Exercise: Below is a listing; restate from it, character for character, the lines beginning at the line holding "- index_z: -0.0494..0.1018" and ending at the line holding "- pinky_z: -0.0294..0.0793", both included.
● ● ● ● ● ● ●
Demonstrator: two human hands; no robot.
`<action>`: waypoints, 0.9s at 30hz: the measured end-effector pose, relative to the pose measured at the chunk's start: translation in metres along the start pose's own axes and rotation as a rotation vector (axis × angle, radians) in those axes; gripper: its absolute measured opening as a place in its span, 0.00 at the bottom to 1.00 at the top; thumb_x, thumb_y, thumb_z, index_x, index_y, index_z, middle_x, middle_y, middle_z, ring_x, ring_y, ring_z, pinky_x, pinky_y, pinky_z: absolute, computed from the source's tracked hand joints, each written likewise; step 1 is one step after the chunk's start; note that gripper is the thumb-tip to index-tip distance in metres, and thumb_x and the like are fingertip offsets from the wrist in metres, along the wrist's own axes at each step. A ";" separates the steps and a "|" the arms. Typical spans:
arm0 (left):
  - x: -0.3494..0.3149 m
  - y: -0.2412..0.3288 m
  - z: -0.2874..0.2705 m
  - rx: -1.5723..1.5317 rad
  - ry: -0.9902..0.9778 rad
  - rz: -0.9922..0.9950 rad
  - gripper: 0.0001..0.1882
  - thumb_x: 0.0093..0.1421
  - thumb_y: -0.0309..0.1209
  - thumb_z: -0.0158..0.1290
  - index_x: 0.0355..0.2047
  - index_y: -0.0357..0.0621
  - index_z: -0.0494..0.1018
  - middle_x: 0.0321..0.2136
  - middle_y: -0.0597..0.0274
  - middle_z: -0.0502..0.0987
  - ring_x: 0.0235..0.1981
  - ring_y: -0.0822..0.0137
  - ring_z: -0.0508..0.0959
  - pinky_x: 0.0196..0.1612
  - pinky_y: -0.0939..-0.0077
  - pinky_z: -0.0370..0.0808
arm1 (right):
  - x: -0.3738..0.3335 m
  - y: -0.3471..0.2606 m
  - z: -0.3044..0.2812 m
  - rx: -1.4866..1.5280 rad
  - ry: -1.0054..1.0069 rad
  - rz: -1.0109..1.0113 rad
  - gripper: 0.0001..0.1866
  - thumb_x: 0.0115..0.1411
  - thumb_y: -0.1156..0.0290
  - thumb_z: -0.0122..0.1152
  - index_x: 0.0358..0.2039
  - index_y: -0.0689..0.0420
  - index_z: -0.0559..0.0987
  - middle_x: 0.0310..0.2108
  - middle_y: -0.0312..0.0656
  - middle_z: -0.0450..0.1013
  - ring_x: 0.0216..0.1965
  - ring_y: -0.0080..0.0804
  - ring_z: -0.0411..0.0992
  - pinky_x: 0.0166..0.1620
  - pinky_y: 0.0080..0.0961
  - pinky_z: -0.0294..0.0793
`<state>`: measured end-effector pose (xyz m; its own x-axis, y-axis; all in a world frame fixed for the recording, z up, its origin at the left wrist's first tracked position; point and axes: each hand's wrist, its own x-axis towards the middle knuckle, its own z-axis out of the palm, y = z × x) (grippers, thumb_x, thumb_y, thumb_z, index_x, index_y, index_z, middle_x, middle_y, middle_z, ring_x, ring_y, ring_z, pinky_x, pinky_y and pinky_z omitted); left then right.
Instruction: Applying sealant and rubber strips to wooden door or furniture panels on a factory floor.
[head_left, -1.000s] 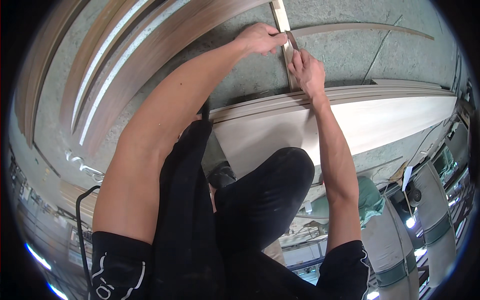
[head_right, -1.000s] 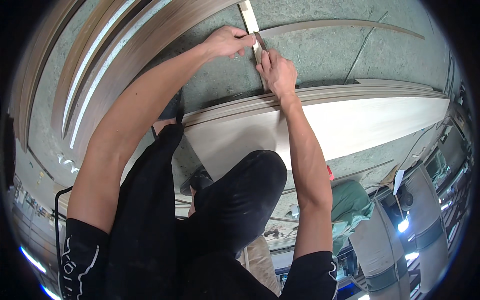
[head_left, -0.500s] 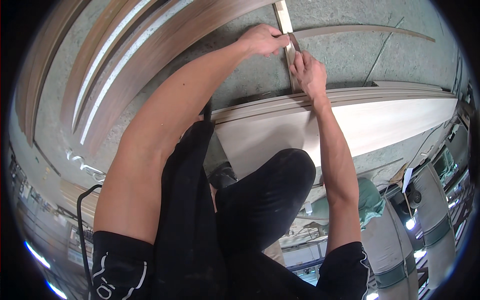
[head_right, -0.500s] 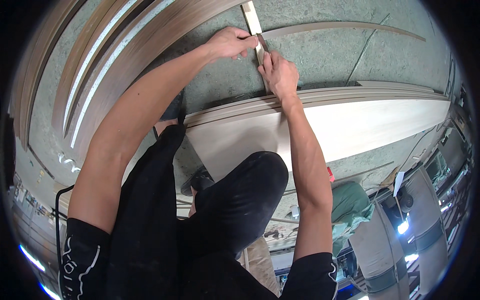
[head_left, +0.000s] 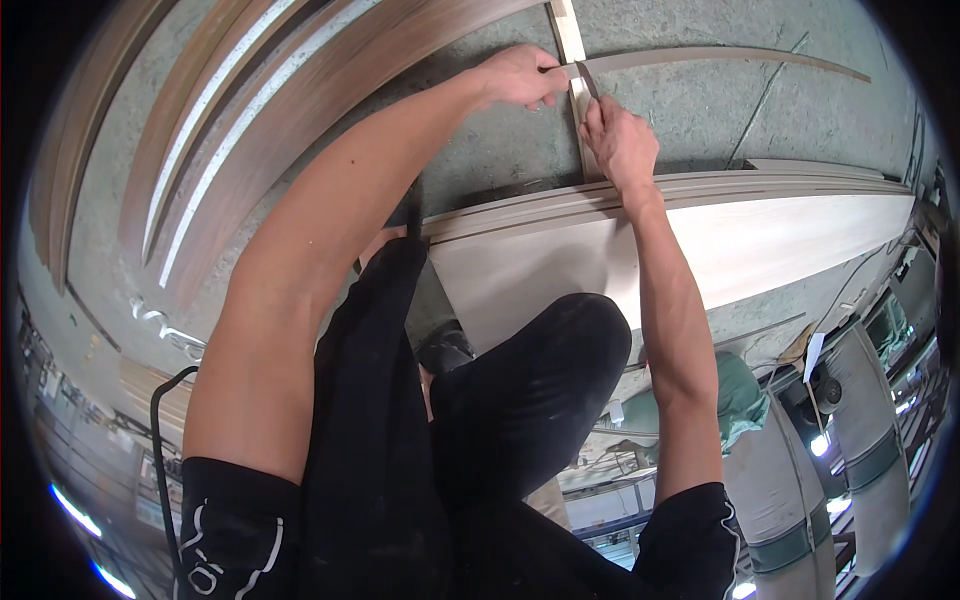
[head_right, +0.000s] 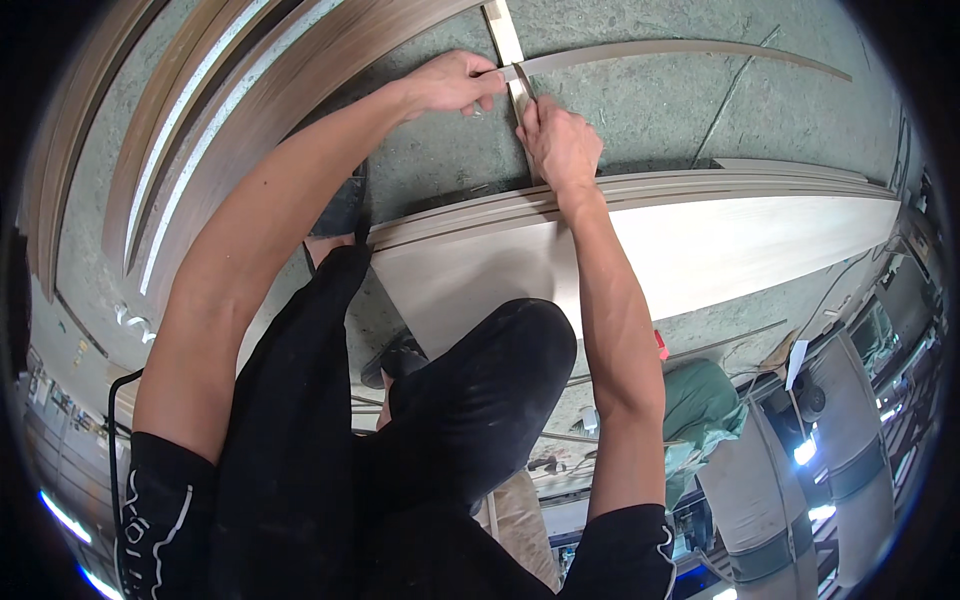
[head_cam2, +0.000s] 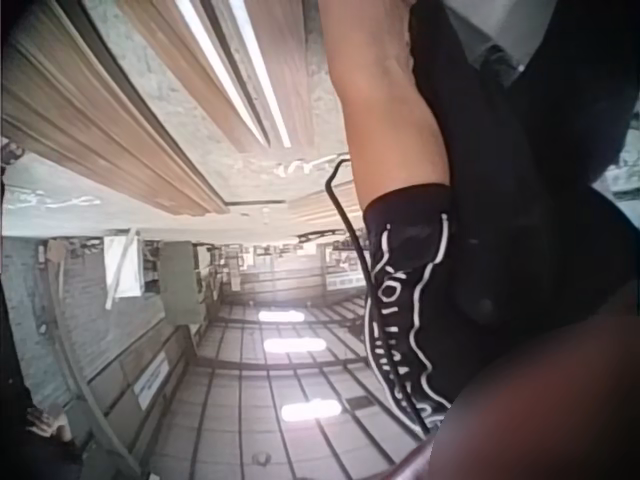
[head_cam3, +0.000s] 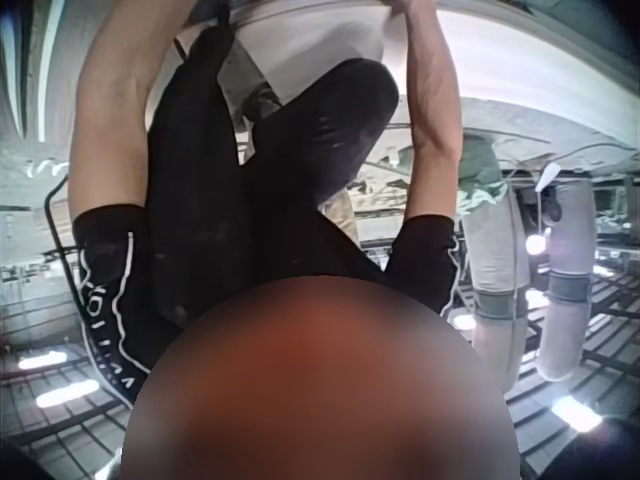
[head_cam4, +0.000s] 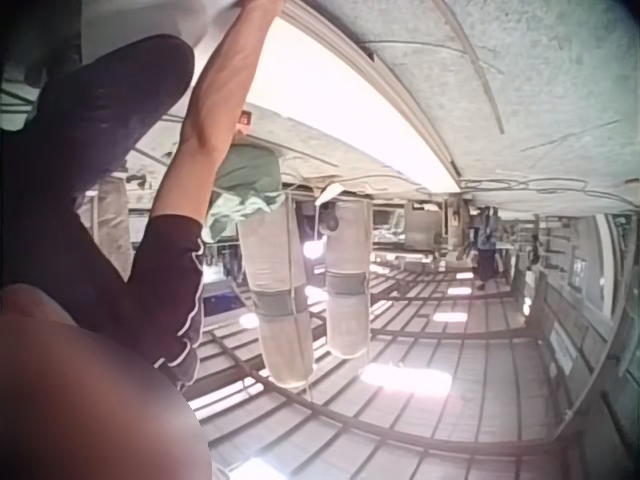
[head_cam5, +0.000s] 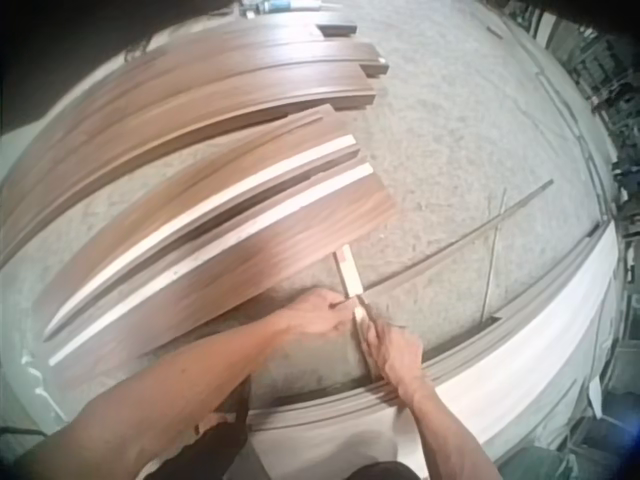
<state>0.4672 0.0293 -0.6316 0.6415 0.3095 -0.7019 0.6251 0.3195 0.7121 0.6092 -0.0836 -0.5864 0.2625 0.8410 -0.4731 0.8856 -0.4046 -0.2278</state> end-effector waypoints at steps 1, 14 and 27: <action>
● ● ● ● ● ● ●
Solution for this problem:
  - index_z: -0.0494..0.1018
  - middle_x: 0.0321..0.2136
  - middle_y: -0.0597..0.0274
  - middle_z: -0.0502..0.0987
  - ring_x: 0.0235..0.1981
  - ring_y: -0.0822..0.0137
  - ring_z: -0.0508..0.0959
  - pinky_x: 0.0196..0.1612
  - pinky_y: -0.0939..-0.0077
  - pinky_z: -0.0370..0.0808
arm1 (right):
  - x: -0.3738..0.3335 m
  - y: -0.3471..0.2606 m
  - z: -0.3044..0.2812 m
  - rx: -1.4866..1.5280 rad
  - ry: -1.0054..1.0069 rad
  - rz: -1.0109..1.0113 rad
  - gripper: 0.0001..0.1866
  - thumb_x: 0.0115..0.1411
  - thumb_y: -0.1156..0.0290
  - thumb_z: -0.0122..0.1152
  - index_x: 0.0358..0.2039
  - index_y: -0.0689..0.0420
  - index_z: -0.0559..0.0987
  - middle_x: 0.0310..0.2108
  - middle_y: -0.0312..0.0656
  - middle_z: -0.0450..0.1013
  - ring_x: 0.0216..0.1965
  - ring_y: -0.0080..0.0804
  - ring_z: -0.0411..0.0992
  - pinky_x: 0.0166..0.1620
  - pinky_y: 0.0080..0.0961
  - pinky_z: -0.0294..0.0793

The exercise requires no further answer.